With more than 1800 students and 200 staff members spanning primary and secondary campuses, implementing new initiatives can be a challenge.
With the vast array of skills and confidence when it comes to using ICT, let alone understanding and implementing the Digital Technologies curriculum, it was key to develop a process that would have maximum buy in from staff.
Emma Fowler is a Learning Coordinator (Primary College) at Nazareth Catholic College in Adelaide. Here, she explores strategies that have made a difference at her school.
Initially, we called for an expression of interest from teachers who wanted to be part of the team leading the implementation of this new curriculum. This professional learning team comprised staff who were passionate, inquisitive and open to taking risks. By drawing on the skills and dispositions of enthusiastic staff members, we were able to design initiatives that would meet the broader needs of our educators at the college. We generated a team of like-minded individuals as opposed to using a top-down model of implementation; this ensured the initiatives were relevant, engaging and purposeful.
The first main project implemented by the Digital Technologies Team was NazTECH: a professional learning opportunity for all primary staff. This series of hands-on workshops focused on engaging staff in a range of activities. The workshops were designed to develop the skills necessary to teach the Digital Technologies curriculum.
Design of the workshops began with trialling in classes. Members of the Digital Technologies Team chose an area of interest to pilot in their class. They each trialled the activities and found the necessary tools, skills and knowledge to support their learning. This way they could discover the different pitfalls that other teachers might encounter when introducing the activities into their classrooms.
Five different workshops were offered at NazTECH:
Staff members were placed into small groups of six. They attended each of the workshops throughout the day and each session lasted 45 minutes. This model for professional learning allowed staff to have a real hands-on experience during each session. The sessions were personalised to each group’s individual needs and questions. By presenting to small groups, staff were able to fail, ask more questions and use trial and error to understand the different technologies being presented. Smaller, intimate groups allowed this to be possible.
This style of learning has had a huge impact on teachers’ confidence when delivering and planning the Digital Technologies curriculum. Prior to this session, staff were unwilling to even look at the curriculum as they had a limited understanding of the technical language in the Digital Technologies curriculum. By providing a hands-on experience and unpacking key terms throughout the curriculum, staff left enthused and eager to implement what they had seen back in the classroom.
Find definitions of key terms and links to resources and lessons on the Topics page of this site.
The other initiative we have implemented has been around awareness-raising within our community. We created and implemented STEM week, a whole week designed to showcase STEM! Our focus in 2017 has been on robotics, and children have had the opportunity to experience a range of futuristic hands-on activities. Our years 4–5 students used code to program robots to complete a series of everyday tasks. Our years 6–7 students used their brainwaves to turn lights off and on. Our Reception – Year 2 students experienced the power of drones. They watched rockets explode and marvelled as these incredible machines flew overhead. Our Year 3 students watched live robots battle each other in a custom-designed ring and then each student was able to battle with their own robot.

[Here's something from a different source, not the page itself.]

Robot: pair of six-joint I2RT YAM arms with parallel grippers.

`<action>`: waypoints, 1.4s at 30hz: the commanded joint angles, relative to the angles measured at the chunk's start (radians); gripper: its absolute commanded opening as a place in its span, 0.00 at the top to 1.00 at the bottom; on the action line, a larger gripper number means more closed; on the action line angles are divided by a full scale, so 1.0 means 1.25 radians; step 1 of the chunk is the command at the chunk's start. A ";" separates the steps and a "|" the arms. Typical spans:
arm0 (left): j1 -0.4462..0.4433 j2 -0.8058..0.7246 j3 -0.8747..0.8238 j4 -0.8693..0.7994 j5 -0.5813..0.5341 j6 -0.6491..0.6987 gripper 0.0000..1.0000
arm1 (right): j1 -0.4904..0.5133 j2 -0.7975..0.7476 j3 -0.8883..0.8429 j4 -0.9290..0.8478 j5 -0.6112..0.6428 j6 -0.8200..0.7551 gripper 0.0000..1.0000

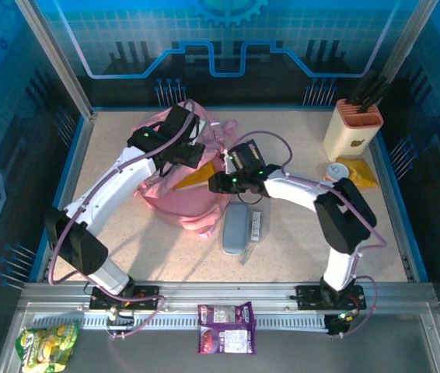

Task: Pack the student bag

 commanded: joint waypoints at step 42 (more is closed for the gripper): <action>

This initiative was shared through our social media feed, school website and college newsletter and was launched through a special assembly that parents were invited to. Our wider community was able to see, hear and learn about digital technologies through the experiences their children engaged with throughout the week. Children were able to experience digital technologies in a fun and hands-on way that made them excited about digital technologies. Teachers were also able to see this learning area in action.
For these initiatives to be successful, we had to provide the necessary resources, support and time to the members in our Digital Technologies Team. As a college we invested in Dash robots for members of the team to trial and experiment with. We also bought OSMO coding resources, codeable Mice and Makey Makey.
We provided a day release for the team to make any necessary resources required for the workshop. We made sure that Scratch Jr was available on our iPads and used CS Unplugged for our Unplugged activities.
To implement the Digital Technologies curriculum, seek out your early adopters, the people who are keen to be involved in the project. These people will stay true to the narrative when you are not around. They will be the key drivers of the initiatives.
Make sure you start with the ‘why’. If you and your team are unsure what the authentic reason is for implementing the curriculum it will be more challenging to get staff on board. Staff will not care that it is mandatory to teach the subject. They care about the benefits for students and the impact it will have on their futures.
My final tip is not to be afraid to get started – it’s okay to be a novice. There are many resources out there to support you on your journey. All you have to do is take the first step.
Our school is a Foundation to 12 college located in the western suburbs of Adelaide. It is multicultural, with over 25 nationalities represented across our campuses. The Digital Technologies team consists of Emma Fowler, Jane Watson, Catherine Hamilton, Linda Low, Emily Parrella, Stephen Miller, Rozanna Elmassih, Natalie Horan, Olivia Abarno and Sophie Swain.